Start of Exercise data

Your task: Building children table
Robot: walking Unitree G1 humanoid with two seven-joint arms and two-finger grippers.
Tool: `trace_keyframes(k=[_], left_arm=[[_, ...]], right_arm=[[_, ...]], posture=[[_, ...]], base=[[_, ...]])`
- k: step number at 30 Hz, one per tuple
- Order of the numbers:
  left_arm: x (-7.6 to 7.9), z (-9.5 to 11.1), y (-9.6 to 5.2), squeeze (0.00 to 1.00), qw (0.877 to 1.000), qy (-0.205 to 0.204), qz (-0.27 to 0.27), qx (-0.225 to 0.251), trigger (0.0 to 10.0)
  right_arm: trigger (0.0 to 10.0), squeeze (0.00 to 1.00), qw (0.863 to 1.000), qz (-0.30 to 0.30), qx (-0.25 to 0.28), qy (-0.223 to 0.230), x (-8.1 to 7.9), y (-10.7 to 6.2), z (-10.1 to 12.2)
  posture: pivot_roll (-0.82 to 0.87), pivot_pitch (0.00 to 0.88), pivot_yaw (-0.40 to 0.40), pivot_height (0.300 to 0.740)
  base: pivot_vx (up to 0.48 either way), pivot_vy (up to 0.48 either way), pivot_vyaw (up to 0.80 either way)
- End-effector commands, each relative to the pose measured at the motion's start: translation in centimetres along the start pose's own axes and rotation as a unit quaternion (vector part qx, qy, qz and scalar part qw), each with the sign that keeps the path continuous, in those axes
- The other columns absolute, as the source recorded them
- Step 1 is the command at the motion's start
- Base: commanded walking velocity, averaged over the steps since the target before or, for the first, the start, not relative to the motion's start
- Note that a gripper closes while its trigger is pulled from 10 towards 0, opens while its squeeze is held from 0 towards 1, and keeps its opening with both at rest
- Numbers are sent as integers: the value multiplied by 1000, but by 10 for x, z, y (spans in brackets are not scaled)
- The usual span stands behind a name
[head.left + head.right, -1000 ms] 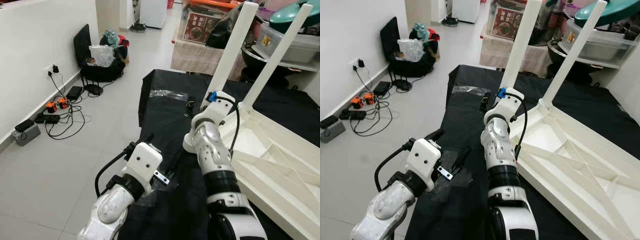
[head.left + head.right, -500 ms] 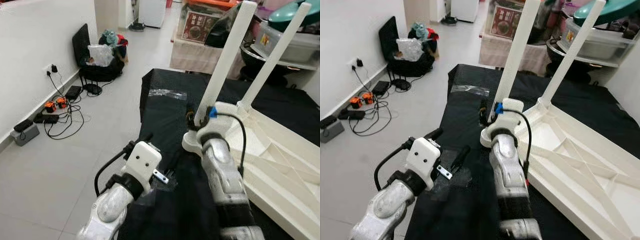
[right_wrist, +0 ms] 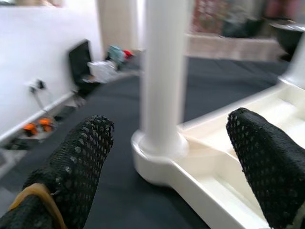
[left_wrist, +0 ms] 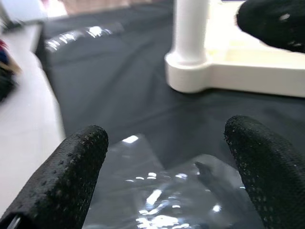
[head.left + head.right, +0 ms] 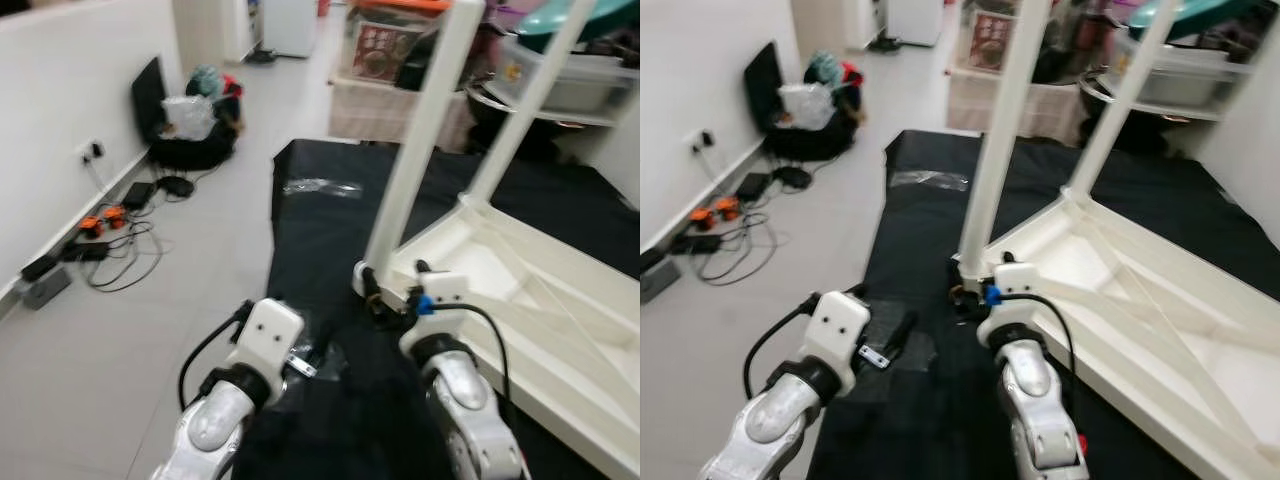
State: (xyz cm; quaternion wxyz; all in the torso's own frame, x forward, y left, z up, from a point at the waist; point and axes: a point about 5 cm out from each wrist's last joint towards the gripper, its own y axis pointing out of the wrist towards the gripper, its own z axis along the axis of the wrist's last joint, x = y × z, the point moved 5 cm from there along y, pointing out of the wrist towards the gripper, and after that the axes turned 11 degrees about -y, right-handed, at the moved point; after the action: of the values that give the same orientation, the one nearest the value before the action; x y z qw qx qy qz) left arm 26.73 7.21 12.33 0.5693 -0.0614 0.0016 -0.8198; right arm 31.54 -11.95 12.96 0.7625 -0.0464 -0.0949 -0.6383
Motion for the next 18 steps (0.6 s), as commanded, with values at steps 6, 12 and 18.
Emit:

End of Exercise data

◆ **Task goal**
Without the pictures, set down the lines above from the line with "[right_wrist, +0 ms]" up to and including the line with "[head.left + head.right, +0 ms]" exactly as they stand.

◆ **Response to this task**
[right_wrist, +0 ms] 
[left_wrist, +0 ms] 
[head.left + head.right, +0 ms] 

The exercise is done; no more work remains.